As David wrote: “Blessed is the man whom you choose, and cause to approach unto you, that he may dwell in your courts” (Ps. 65:4 and Song 1:4).  Jesus said, “They shall all be taught of God [all those who are sovereignly chosen and drawn by the Father to the Son].  Everyone therefore who hears from the Father, and has learned [from Him], comes to Me” (John 6:44,45).  As He said to Peter: “Flesh and blood has not revealed it to you, but my Father who is in heaven” (Matt. 16:17; also Matt. 11:25-27 and John 5:21).

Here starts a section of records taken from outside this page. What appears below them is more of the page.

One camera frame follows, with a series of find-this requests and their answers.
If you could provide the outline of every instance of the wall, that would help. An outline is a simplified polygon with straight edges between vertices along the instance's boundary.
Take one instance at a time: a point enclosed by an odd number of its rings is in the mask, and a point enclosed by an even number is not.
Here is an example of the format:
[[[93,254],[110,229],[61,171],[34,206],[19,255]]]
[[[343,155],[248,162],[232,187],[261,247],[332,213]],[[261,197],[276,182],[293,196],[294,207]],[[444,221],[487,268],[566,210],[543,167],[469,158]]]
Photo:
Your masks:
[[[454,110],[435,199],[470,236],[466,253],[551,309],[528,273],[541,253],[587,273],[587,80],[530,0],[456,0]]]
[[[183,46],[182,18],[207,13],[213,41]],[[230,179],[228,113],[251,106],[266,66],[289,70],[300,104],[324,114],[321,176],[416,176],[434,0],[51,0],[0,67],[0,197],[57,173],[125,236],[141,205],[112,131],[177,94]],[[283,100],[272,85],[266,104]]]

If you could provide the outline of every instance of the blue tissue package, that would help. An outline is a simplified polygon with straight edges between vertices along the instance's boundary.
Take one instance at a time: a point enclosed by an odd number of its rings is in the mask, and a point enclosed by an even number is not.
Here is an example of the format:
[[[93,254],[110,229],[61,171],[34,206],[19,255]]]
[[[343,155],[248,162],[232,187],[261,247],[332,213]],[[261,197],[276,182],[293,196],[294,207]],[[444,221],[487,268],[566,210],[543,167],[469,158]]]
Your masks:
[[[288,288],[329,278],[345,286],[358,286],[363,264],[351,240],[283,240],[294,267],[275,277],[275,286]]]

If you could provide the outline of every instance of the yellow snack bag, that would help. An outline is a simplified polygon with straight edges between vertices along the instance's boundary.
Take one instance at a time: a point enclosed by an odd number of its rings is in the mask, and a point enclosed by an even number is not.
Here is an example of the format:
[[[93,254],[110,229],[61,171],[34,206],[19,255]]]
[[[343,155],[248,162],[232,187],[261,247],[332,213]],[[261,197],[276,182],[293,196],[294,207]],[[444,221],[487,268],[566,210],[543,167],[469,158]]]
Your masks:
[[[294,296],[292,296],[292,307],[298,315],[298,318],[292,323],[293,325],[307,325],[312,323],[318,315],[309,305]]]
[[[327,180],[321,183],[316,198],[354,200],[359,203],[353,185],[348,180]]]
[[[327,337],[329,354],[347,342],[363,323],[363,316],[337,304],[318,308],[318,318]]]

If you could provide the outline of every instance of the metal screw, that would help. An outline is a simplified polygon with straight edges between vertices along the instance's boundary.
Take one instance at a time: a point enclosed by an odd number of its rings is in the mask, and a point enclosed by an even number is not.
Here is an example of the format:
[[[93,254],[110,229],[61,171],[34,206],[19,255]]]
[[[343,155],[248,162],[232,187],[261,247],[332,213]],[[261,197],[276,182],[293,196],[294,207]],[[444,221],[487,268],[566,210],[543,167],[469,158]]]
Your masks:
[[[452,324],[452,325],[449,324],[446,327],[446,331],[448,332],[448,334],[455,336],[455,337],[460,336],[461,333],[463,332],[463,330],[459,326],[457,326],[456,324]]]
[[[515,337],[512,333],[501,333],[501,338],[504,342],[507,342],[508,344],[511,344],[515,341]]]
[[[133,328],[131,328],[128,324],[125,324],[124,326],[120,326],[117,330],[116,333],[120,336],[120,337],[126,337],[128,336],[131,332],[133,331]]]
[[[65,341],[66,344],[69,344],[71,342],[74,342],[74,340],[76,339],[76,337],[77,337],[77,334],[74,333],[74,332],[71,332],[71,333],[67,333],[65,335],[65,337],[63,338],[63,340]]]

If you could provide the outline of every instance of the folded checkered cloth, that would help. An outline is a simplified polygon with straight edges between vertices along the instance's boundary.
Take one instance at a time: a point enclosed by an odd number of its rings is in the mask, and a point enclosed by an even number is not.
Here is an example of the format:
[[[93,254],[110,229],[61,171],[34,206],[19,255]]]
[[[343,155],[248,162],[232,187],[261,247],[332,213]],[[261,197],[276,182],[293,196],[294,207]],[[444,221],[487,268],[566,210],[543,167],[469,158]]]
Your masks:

Every action, both good and evil

God’s sovereignty does include every action that happens, both good and evil.

How do we know that?

Golgothathe cross

At Golgotha, we see God using the most wicked act in all of human history to accomplish His will and purpose.  If this is true of the greatest evil earth has ever seen, what does it say about all the others?  “Of a truth, against your holy child Jesus, whom you have anointed, both Herod and Pontius Pilate, with the Gentiles and the people of Israel, were gathered together, to do whatsoever your hand and counsel determined before to be done” (Acts 4:27,28).  “This [Jesus]–being delivered by the determinate counsel and foreknowledge of God–you have taken, and by wicked hands have crucified and slain” (Acts 2:23).

Notice.  This was done “by wicked hands,” which points out the guilt of those who did it.  They are responsible for what they did, and, if not forgiven, will answer for it.  Yet God’s sovereign purpose was accomplished through it.  We also see this in Jesus’ statement in Luke 22.  “Truly the Son of man goes, as it was determined: but woe unto that man by whom He is betrayed” (Luke 22:22; also John 19:11).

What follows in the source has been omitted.